Optimization2

5 minute read

Published:

Optimization(Primal and Dual problem)

Standard Support Vector Machine

\[\begin{aligned} \min\limits_{w,\xi_A \xi_B} C(\mathbf 1^T\xi_A+ \mathbf 1^T\xi_B) & +\frac{1}{2}\Vert w\Vert^2_2 \\ (Aw+\mathbf 1^T b)+\xi_A &\geq 1 \\ (Bw+\mathbf 1^T b)-\xi_B &\leq -1 \\ \xi_A,\xi_B &\geq 0 \end{aligned}\]

Farkas’ Lemma

For any matrix $A\in \mathbb R^{m \times n}$ and any vector $b\in \mathbb R^n$, either

\begin{equation} Ax \leq 0, \quad b^Tx >0 \quad \text{has a solution} \label{1} \end{equation}

or

\begin{equation} A\alpha=b \quad \alpha \geq 0 \quad \text{has a solution} \label{2} \end{equation}

From algebraic view, assume $\eqref{2}$ and $\eqref{1}$ holds,

and \(\alpha \geq 0 \implies Ax>0.\) This leads contradiction.

Form geometric view, $\eqref{2}$ says that

\[\begin{aligned} b &\in \text{row spaces of }A \quad \text{and}\quad \alpha \geq 0 \\ \implies b &\in \text{the cone generated by rows of }A . \end{aligned}\]

On the other hand, $\eqref{1}$ says that

\[\begin{aligned} b^Tx>0 &\implies x \text{ is in the inside part of the hyperplane } H_b \text{ with normal vector }b \\ 0 \geq Ax=\left[ \begin{matrix} A_1^Tx \\ \vdots \\ A_n^Tx \end{matrix} \right] &\implies \text{the angle between } x \text{ and } A_i \geq \pi \implies A_i \text{ is in outside part of }H_b \end{aligned}\]

In other words, $\eqref{2}$ says that \(b \notin \text{the cone generated by rows } A_i\)

Minimization Problem v.s.

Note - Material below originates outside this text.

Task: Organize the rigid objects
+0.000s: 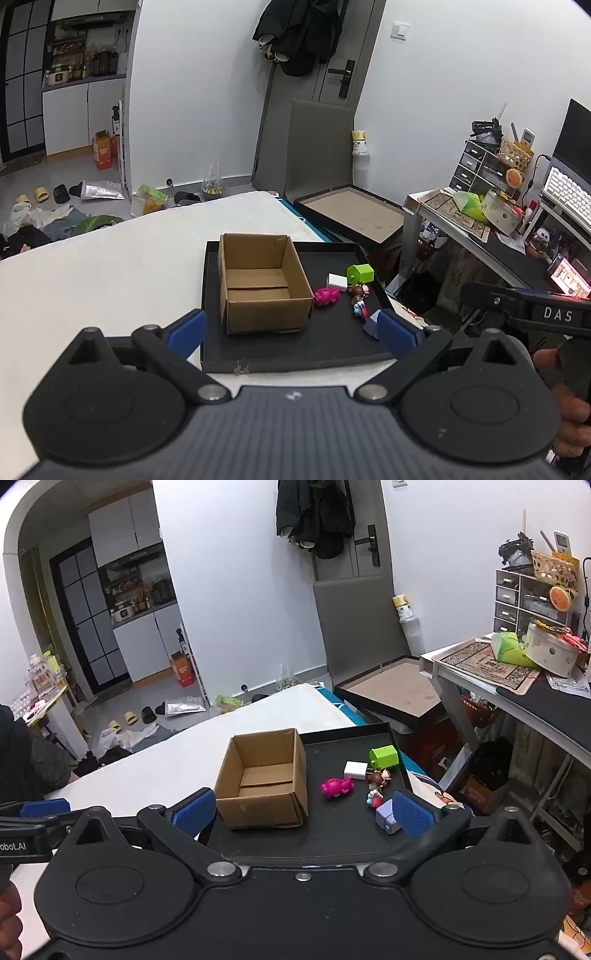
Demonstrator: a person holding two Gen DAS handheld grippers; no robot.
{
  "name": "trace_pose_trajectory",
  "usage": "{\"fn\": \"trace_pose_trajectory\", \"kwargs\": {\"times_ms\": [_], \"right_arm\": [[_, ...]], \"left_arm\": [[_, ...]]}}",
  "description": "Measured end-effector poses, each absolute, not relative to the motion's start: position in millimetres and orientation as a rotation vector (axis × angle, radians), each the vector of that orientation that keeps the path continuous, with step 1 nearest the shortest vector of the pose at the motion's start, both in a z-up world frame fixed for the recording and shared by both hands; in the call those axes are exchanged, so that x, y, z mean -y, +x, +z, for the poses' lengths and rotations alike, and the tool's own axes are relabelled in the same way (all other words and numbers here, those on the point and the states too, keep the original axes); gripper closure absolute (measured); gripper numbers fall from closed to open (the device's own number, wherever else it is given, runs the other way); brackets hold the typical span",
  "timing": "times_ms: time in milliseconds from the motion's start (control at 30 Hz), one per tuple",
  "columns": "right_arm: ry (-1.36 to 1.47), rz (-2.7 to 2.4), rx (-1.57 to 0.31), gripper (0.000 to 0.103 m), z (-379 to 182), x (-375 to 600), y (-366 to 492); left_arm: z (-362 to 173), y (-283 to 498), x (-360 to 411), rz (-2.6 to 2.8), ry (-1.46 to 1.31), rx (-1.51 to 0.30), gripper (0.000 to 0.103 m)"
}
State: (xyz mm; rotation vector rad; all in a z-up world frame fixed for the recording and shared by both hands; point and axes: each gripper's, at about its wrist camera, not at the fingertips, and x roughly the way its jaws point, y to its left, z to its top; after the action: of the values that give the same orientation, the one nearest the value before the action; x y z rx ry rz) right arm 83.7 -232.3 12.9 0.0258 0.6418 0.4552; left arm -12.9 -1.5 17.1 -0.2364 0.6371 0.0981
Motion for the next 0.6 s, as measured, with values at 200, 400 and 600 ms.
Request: {"fn": "trace_pose_trajectory", "kwargs": {"times_ms": [200, 400, 600], "right_arm": [[0.025, 0.455, -0.635, 0.0, 14, 234, 83], [0.023, 0.465, -0.628, 0.0, 15, 235, 80], [0.018, 0.472, -0.614, 0.0, 17, 237, 78]], "left_arm": [[18, -15, 4, 0.099, -0.235, -0.633, 0.005], [20, -21, 6, 0.097, -0.231, -0.621, 0.005], [21, -26, 5, 0.092, -0.228, -0.614, 0.005]]}}
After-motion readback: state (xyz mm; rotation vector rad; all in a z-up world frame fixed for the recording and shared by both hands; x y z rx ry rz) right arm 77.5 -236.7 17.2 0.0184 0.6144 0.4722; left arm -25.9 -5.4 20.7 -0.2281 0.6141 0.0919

Kuhn-Tucker Stationary-point Problem

MP:

\[\min\limits_{x\in \Omega}f(x) \quad \text{s.t.} \quad g(x) \leq 0 \quad \text{and} \quad h(x)=0\]

KTSP: Find

\[\bar x \in \Omega , \bar \alpha \in \mathbb R^m, \bar \beta_{+} \in \mathbb R^r, \bar \beta_{-} \in \mathbb R^r \quad \text{s.t.}\] \[\begin{aligned} \nabla f(\bar x)+\bar \alpha^T \nabla g(\bar x)+(\bar \beta_{+}-\bar \beta_{-})^T \nabla h(\bar x) &=0\\ \bar \alpha^T g(\bar x) =0 ,\quad\bar \beta_{+}^T h(\bar x) =0,\quad\bar \beta_{-}^T h(\bar x) &=0\\ g(\bar x) \leq 0,\quad h(\bar x)&=0\\ \bar \alpha ,\beta_{+} ,\beta_{-} &\geq 0 \end{aligned}\]

Generalized Lagrangian Function

\[\mathcal{L}(x,\alpha,\beta)=f(x)+\alpha^Tg(x)+\beta^Th(x)\]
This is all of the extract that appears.